• ABOUT THIS TASK: Please state the number of lines in the listing that contain the word "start", and nothing else.

• RECORDS TO PROCESS:
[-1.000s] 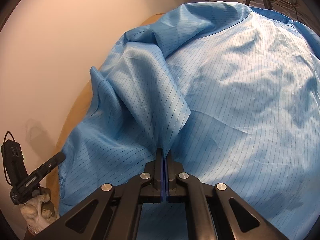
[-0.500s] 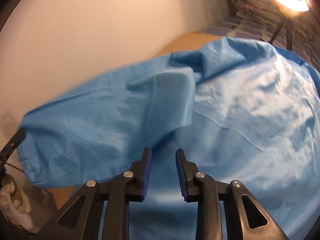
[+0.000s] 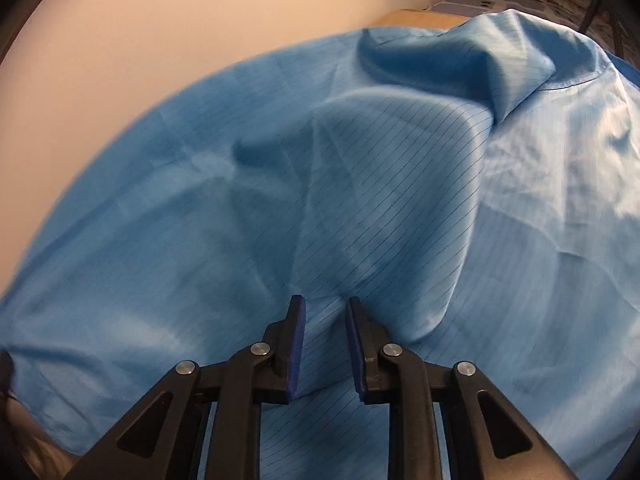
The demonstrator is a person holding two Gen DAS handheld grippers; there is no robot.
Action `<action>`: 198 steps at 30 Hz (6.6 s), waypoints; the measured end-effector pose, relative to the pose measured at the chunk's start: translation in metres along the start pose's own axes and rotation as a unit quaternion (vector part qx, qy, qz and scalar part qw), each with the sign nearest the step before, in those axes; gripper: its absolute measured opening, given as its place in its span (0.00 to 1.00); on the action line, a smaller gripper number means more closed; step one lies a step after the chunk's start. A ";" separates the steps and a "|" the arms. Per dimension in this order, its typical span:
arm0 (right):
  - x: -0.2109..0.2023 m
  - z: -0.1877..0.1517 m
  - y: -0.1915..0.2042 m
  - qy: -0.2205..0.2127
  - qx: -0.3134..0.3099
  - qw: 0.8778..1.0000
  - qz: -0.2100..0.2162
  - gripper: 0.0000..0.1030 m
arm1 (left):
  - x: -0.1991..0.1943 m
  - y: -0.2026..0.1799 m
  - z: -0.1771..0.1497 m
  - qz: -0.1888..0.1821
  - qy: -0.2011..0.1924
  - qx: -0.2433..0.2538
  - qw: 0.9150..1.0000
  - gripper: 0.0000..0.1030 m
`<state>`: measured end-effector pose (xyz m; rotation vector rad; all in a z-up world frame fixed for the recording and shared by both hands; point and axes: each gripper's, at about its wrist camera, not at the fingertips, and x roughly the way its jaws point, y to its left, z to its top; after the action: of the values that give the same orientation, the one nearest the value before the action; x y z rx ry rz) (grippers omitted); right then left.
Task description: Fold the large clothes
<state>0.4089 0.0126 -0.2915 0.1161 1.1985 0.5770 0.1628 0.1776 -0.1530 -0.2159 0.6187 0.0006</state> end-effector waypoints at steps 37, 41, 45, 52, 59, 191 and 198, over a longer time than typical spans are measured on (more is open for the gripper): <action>-0.141 0.050 -0.010 -0.114 0.046 0.992 -0.024 0.00 | -0.039 -0.072 -0.061 -0.134 0.040 0.169 0.976 0.01; -0.159 0.005 -0.052 -0.115 0.072 0.990 -0.040 0.00 | -0.051 -0.083 -0.071 -0.154 0.047 0.185 0.970 0.01; -0.164 -0.033 -0.090 -0.103 0.115 0.987 -0.050 0.00 | -0.065 -0.087 -0.078 -0.170 0.055 0.198 0.964 0.01; -0.133 -0.089 -0.130 -0.049 0.151 0.985 -0.062 0.00 | -0.073 -0.074 -0.086 -0.168 0.072 0.172 0.968 0.38; -0.104 -0.102 -0.123 -0.004 0.117 0.988 -0.097 0.00 | -0.042 -0.049 -0.089 -0.183 0.129 0.089 0.970 0.38; -0.108 0.123 -0.208 -0.143 0.050 0.988 -0.037 0.29 | 0.109 -0.060 -0.081 -0.130 0.162 0.059 0.976 0.14; -0.070 0.030 -0.121 -0.038 -0.041 0.997 -0.053 0.29 | 0.054 -0.016 -0.090 -0.115 0.166 -0.001 0.979 0.55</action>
<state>0.4626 -0.1177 -0.2672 0.0052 1.0995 0.5235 0.1555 0.1408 -0.2525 -0.2914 0.9227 -0.2635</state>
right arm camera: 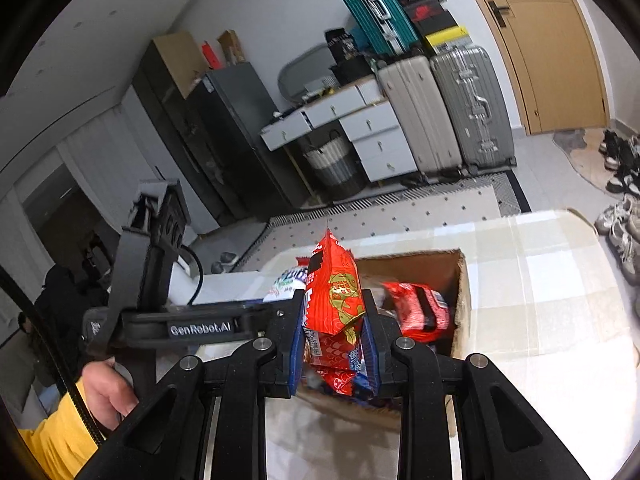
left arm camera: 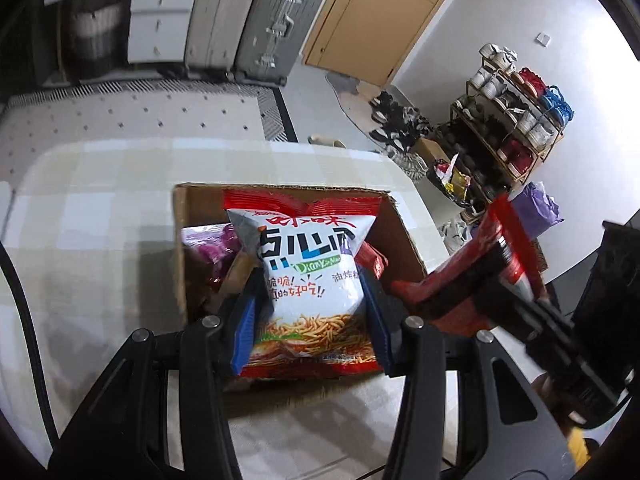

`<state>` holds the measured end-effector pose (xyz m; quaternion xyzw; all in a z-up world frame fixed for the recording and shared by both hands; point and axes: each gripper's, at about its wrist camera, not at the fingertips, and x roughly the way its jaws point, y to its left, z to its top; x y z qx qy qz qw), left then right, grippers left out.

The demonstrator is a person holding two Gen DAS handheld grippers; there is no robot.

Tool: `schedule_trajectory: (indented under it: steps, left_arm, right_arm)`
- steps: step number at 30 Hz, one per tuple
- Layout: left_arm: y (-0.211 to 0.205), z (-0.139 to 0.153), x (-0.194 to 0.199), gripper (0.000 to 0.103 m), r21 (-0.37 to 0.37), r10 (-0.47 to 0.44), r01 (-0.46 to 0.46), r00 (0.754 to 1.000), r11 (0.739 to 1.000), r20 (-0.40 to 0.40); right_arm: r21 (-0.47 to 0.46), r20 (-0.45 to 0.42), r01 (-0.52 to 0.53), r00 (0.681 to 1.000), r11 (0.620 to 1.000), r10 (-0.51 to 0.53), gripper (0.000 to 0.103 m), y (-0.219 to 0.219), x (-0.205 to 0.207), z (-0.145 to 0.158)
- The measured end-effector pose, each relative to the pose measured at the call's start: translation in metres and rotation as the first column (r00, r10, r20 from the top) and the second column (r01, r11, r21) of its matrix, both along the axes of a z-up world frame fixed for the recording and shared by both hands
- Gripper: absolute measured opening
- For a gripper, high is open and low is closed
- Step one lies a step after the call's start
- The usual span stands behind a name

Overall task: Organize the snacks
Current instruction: 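Lift and carry both snack bags over the box with both grippers, then open both grippers to drop the two snack bags into the box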

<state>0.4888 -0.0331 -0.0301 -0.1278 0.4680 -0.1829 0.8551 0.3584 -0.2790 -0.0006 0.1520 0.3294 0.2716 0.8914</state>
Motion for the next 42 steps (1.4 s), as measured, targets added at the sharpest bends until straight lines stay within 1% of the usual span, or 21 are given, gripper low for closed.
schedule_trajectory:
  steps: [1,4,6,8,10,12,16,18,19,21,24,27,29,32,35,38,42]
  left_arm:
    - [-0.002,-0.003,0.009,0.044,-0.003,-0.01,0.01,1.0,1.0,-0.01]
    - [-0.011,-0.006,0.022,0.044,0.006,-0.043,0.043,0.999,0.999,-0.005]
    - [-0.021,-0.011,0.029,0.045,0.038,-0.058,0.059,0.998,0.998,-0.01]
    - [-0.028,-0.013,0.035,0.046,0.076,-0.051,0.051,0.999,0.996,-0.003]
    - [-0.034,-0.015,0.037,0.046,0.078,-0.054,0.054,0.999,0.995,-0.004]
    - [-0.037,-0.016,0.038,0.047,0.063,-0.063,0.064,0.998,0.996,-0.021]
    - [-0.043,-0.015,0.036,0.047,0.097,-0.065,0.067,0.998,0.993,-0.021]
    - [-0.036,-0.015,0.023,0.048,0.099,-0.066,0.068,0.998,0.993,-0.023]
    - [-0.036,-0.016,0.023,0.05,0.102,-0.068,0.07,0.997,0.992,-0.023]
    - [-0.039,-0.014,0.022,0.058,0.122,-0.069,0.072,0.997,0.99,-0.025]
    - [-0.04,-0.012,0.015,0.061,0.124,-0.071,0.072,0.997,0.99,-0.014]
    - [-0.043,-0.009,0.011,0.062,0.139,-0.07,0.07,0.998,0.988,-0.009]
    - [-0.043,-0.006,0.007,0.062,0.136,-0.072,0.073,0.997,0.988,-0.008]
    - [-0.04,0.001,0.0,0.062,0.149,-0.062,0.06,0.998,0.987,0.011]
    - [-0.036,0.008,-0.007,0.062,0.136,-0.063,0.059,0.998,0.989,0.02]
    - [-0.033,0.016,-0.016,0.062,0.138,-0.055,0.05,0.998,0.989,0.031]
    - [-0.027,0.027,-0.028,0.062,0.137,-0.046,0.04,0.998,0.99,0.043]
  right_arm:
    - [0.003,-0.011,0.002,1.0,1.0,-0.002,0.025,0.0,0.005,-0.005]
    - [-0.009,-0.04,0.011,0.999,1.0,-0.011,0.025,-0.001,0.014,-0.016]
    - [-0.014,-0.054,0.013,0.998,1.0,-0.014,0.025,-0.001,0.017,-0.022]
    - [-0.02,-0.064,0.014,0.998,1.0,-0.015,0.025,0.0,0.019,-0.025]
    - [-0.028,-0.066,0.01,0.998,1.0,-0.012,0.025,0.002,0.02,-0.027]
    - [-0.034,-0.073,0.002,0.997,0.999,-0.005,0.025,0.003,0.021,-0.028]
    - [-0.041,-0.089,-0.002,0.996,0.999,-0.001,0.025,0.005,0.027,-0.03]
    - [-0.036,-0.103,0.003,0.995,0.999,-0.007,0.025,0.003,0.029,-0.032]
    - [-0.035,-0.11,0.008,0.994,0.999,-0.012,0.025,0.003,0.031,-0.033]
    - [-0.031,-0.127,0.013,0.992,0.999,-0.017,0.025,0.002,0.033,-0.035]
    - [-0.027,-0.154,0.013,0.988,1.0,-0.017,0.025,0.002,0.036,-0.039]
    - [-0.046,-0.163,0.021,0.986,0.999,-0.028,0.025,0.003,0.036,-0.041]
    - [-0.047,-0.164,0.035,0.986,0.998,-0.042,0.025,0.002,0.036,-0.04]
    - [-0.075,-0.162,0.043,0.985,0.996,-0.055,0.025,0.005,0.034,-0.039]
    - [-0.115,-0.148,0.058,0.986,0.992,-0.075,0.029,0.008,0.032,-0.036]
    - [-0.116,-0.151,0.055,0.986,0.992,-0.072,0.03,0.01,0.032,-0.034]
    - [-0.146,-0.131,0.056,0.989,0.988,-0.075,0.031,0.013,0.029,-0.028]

• ANSWER BELOW: 3